## HOW TO COMPLETE THIS TASK
The answer must be every line below that holds the word "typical".

(Source records)
====

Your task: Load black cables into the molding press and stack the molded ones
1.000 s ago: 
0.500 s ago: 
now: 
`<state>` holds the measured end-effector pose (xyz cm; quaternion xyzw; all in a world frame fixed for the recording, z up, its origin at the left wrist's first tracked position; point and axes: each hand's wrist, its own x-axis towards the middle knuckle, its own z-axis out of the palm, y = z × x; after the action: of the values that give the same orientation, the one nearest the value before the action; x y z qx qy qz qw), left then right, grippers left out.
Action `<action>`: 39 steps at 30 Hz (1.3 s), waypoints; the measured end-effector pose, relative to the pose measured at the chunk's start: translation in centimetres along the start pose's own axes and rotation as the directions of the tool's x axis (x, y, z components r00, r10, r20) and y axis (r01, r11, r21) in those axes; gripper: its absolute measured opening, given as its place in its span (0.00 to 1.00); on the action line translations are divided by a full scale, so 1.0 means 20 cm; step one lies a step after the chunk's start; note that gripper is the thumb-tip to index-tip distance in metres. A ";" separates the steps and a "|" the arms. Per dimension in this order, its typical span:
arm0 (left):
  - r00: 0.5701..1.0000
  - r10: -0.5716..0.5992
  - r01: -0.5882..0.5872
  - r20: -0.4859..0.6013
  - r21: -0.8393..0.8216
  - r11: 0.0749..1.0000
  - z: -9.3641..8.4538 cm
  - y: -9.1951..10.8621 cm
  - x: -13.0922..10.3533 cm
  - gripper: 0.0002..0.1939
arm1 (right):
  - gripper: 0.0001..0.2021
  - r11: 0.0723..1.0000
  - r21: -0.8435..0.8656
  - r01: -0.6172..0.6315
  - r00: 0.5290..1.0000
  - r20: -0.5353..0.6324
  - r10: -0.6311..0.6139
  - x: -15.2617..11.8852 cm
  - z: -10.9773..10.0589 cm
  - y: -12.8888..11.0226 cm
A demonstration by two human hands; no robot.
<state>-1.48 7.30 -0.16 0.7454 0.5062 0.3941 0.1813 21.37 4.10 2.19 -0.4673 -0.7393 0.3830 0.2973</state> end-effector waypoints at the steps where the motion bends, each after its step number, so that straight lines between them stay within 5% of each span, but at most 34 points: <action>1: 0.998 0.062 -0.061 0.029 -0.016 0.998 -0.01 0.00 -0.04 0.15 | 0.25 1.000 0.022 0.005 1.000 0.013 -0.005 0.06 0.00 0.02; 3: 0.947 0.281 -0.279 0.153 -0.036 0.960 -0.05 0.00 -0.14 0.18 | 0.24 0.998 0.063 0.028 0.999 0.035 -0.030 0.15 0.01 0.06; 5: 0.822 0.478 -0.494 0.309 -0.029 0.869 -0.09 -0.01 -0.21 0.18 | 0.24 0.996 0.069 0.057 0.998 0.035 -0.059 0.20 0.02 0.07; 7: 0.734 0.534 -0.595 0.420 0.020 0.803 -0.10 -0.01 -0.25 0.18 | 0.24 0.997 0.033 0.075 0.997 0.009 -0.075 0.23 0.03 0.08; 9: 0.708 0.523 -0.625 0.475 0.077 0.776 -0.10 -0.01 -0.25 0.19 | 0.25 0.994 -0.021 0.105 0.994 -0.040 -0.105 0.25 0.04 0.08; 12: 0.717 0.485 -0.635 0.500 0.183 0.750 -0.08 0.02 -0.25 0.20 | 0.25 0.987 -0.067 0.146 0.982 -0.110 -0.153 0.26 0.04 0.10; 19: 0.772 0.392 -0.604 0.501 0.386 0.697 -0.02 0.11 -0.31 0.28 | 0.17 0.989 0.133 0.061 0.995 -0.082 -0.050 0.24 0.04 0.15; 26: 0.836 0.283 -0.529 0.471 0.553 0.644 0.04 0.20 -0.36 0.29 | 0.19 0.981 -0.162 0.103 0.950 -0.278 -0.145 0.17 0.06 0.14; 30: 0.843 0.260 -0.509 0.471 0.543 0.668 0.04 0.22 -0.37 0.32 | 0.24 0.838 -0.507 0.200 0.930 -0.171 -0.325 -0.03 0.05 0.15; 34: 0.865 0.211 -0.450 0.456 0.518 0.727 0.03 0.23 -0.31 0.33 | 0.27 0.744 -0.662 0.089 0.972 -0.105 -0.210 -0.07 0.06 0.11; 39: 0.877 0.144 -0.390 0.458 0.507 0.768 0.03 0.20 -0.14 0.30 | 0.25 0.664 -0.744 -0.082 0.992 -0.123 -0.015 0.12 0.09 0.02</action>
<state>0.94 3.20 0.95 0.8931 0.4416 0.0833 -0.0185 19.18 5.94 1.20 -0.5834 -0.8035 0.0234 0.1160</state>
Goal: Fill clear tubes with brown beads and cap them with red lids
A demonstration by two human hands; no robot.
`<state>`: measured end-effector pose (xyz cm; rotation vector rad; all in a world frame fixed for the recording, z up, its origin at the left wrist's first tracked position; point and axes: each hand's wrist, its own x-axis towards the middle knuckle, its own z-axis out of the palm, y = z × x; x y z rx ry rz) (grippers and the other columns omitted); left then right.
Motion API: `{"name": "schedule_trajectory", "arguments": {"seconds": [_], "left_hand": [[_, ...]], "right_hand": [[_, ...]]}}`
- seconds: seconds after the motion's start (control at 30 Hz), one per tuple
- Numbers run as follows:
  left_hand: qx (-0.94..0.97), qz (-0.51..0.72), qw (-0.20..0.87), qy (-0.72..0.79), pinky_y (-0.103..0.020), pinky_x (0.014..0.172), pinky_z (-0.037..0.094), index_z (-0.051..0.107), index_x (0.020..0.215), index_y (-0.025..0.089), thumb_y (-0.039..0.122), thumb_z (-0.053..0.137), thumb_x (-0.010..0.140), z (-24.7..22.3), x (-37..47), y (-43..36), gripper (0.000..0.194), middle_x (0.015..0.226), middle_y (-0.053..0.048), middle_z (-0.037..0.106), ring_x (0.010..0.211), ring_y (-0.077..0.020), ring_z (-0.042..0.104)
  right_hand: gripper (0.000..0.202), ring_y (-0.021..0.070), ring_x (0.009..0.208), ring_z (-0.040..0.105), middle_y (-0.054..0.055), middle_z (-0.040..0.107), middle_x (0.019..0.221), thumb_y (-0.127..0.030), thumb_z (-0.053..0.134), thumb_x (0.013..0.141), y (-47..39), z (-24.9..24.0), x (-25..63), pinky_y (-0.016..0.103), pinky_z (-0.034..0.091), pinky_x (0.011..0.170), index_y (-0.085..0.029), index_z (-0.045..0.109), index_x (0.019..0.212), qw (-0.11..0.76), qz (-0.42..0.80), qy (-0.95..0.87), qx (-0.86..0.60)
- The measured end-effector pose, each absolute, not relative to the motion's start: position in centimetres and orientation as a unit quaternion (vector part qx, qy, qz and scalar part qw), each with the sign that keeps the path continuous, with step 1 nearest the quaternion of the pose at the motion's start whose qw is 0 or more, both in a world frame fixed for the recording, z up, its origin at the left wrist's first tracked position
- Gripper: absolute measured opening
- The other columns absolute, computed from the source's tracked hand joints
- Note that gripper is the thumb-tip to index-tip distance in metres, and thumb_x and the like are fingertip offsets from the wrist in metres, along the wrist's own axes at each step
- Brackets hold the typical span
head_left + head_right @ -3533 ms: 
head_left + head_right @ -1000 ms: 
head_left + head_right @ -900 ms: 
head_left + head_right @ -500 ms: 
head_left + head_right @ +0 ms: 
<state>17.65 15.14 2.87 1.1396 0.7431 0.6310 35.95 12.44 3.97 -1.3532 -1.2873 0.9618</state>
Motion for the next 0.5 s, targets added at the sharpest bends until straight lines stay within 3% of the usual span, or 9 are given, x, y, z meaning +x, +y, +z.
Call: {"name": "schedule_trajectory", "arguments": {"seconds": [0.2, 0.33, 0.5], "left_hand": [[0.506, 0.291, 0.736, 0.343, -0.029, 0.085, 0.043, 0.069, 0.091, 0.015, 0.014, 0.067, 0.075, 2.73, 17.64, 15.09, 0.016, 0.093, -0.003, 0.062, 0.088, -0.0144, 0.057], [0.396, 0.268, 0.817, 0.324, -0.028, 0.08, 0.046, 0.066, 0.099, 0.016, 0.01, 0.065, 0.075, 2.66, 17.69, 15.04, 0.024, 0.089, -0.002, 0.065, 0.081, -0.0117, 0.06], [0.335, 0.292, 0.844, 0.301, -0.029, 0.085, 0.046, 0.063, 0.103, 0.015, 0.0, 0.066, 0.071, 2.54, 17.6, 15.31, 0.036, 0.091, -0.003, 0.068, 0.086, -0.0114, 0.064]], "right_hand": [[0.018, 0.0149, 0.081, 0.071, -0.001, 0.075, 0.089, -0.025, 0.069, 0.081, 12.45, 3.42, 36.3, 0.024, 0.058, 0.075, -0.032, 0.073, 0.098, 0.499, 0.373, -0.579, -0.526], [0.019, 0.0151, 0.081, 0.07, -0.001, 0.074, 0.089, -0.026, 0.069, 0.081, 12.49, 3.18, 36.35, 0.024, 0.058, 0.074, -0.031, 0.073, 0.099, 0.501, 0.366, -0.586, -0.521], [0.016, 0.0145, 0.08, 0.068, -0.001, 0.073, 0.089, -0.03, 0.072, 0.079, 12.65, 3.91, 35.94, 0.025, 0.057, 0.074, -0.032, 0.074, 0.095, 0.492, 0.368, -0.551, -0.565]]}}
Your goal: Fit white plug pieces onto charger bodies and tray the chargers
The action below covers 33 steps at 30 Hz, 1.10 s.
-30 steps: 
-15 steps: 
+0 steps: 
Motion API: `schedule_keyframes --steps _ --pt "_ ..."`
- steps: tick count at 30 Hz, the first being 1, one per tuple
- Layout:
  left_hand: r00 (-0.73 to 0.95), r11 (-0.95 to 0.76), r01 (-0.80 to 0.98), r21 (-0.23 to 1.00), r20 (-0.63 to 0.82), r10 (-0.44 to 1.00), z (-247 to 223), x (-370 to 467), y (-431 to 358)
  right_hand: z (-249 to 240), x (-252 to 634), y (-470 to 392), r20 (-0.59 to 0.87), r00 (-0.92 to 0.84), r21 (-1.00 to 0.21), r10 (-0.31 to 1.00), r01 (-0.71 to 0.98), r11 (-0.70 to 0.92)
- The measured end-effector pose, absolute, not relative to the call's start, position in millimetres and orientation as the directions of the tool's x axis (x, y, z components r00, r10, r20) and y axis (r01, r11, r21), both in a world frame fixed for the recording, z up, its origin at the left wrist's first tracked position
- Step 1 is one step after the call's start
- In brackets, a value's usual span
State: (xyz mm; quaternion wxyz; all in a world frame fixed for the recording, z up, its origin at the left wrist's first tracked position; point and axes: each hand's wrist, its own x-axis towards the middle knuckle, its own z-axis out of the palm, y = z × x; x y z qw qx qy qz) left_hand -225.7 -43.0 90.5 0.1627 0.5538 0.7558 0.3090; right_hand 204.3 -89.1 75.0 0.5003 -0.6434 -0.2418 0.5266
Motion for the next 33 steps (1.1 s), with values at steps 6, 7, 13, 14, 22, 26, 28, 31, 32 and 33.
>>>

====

## EXERCISE OUTPUT
Action `<action>`: 39 steps at 30 Hz (1.3 s), waypoints; the measured end-effector pose, relative to the pose measured at the chunk's start: translation in centimetres along the start pose's own axes and rotation as the directions of the tool's x axis (x, y, z components r00, r10, r20) and y axis (r01, r11, r21) in those axes; gripper: its absolute measured opening, given as its place in its span (0.00 to 1.00); on the action line translations are divided by a full scale, so 1.0 means 20 cm; step one lies a step after the chunk's start; note that gripper is the thumb-tip to index-tip distance in metres. A ";" separates the steps and a "|" the arms. Per dimension in this order, its typical span:
- Brackets hold the typical span

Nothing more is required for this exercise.